Mas há questões novas, deste tempo, no campo das neurociências, “o grande
continente para o século XXI”: “Hoje, por causa dos novos métodos,
como a ressonância magnética nuclear funcional,
que nos permitem observar o que se
passa no cérebro, concretamente as zonas activadas em presença das
diferentes emoções e actividades, surge a tentação do reducionismo,
no sentido de se defender que os acontecimentos espirituais não
passam de processos físicos e químicos no cérebro”, diz. Para
o docente, é “uma conclusão apressada, pois está-se a esquecer
que a realidade humana envolve biologia e cultura” e “a dimensão
cultural precisa de interpretação, para a qual não há métodos
científico-naturais”.
O ponto de Deus
Anselmo Borges sabe que há neurocientistas que se propõem
encontrar “o ponto de Deus” no cérebro e que alguns destes
estudiosos defendem que “a religião não é mais do que um produto do
cérebro, um artefacto do cérebro”. Mas aqui o padre cita o cientista
americano Andrew Newberg, que “popularizou a chamada
‘neuroteologia’”: “Ele diz mais ou menos o seguinte: se observo o
cérebro de uma monja franciscana que vive a experiência da presença
de Deus, vejo o que se passa no cérebro, mas não posso dizer se
Deus está lá e se existe ou não. Deus não é objecto de experimentação
científica”, defende o docente, que considera não haver conflito entre a
Igreja e os avanços científicos. Então, em que acreditar? No Big
Bang? Na teoria da evolução das espécies? No Génesis? Em Adão e
Eva? Para Anselmo Borges, pode acreditar-se tanto nas teorias científicas
como nas religiosas. A ciência explica-lhe o como, a
religião o porquê. Claro que, no quadro da ciência actual, aceito o
Big Bang e a teoria da evolução. Também aceito, mas numa leitura crítica,
o mito do Génesis e de Adão e Eva. Repare: numa leitura crítica. É preciso
entender que os livros sagrados não são livros de ciência, mas livros
religiosos”, nota, acrescentando que a intenção destas obras não é
ensinar ciência, mas o caminho da “relação com Deus”.

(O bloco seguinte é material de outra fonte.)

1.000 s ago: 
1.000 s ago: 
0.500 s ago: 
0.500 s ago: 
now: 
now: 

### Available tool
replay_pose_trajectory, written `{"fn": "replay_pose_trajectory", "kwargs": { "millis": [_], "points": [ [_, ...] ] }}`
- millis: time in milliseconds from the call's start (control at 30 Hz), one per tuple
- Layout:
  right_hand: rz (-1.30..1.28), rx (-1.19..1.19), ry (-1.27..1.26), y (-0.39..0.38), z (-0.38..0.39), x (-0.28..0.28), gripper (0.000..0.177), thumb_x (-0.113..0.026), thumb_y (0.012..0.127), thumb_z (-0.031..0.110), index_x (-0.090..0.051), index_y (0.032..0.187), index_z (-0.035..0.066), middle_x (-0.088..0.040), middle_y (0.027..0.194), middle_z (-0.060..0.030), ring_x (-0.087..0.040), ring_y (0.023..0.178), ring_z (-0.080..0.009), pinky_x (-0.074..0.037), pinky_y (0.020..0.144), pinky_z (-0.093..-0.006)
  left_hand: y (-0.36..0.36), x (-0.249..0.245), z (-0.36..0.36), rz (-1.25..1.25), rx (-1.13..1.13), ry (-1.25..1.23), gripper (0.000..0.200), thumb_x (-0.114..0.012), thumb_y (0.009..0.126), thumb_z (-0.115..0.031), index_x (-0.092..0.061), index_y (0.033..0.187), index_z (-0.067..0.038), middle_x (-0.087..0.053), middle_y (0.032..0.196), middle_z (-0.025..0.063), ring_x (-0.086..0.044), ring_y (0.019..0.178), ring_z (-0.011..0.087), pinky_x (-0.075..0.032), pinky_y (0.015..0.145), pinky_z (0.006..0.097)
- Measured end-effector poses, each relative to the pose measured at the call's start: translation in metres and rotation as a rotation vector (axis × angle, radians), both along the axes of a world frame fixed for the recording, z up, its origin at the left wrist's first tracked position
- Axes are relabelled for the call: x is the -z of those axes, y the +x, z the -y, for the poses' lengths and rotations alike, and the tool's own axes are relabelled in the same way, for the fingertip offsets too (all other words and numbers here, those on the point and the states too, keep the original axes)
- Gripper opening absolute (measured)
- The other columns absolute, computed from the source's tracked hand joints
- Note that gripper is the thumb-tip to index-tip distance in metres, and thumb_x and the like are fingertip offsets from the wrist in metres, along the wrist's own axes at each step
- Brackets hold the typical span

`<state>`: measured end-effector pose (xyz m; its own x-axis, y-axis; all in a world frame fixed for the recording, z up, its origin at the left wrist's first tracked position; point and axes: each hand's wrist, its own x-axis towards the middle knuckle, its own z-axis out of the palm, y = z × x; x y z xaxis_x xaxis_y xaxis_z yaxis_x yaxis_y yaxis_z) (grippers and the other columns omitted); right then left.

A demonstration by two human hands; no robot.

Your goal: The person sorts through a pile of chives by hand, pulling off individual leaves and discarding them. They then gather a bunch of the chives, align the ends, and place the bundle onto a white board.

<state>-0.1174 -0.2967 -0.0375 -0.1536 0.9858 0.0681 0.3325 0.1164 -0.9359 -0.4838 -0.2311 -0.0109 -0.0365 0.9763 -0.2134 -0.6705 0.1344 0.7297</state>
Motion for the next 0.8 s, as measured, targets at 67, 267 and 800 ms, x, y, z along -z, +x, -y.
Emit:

A ciência explica “como funciona o mundo”, mas o padre continua
a sentir-se insatisfeito. Há mais para perceber. “A ciência não pode
responder às perguntas: por que há algo e não nada? Qual o sentido
último da minha vida, da história e do mundo?”, questiona. E é aqui
que pode “aparecer a religião”, que “não pode ser cega nem irracional e
tem de dar razões”. Porque “a revelação não cai do
céu”. Nem Deus “faz ditados, nem fala directamente com ninguém”:
“A revelação de Deus é sempre indirecta, através do cosmos e da
história”, defende. E a fé, “uma entrega confiante ao mistério de
Deus, com razões”, “não exclui a dúvida”.
Anselmo Borges até está “de acordo” com o filósofo ateu André
Comte-Sponville, para quem um ateu que diz saber que Deus
não existe, “antes de ateu, é um imbecil, como é igualmente imbecil
o crente” que diz saber que Deus existe. “O ateu só pode dizer, e tem
razões para isso, que crê que Deus não existe, como o crente só pode
dizer, e tem razões para isso, que crê que Deus existe”, defende o
padre. E sublinha a diferença entre saber e crer.
In Público, P2,Sábado 19 Junho 2010.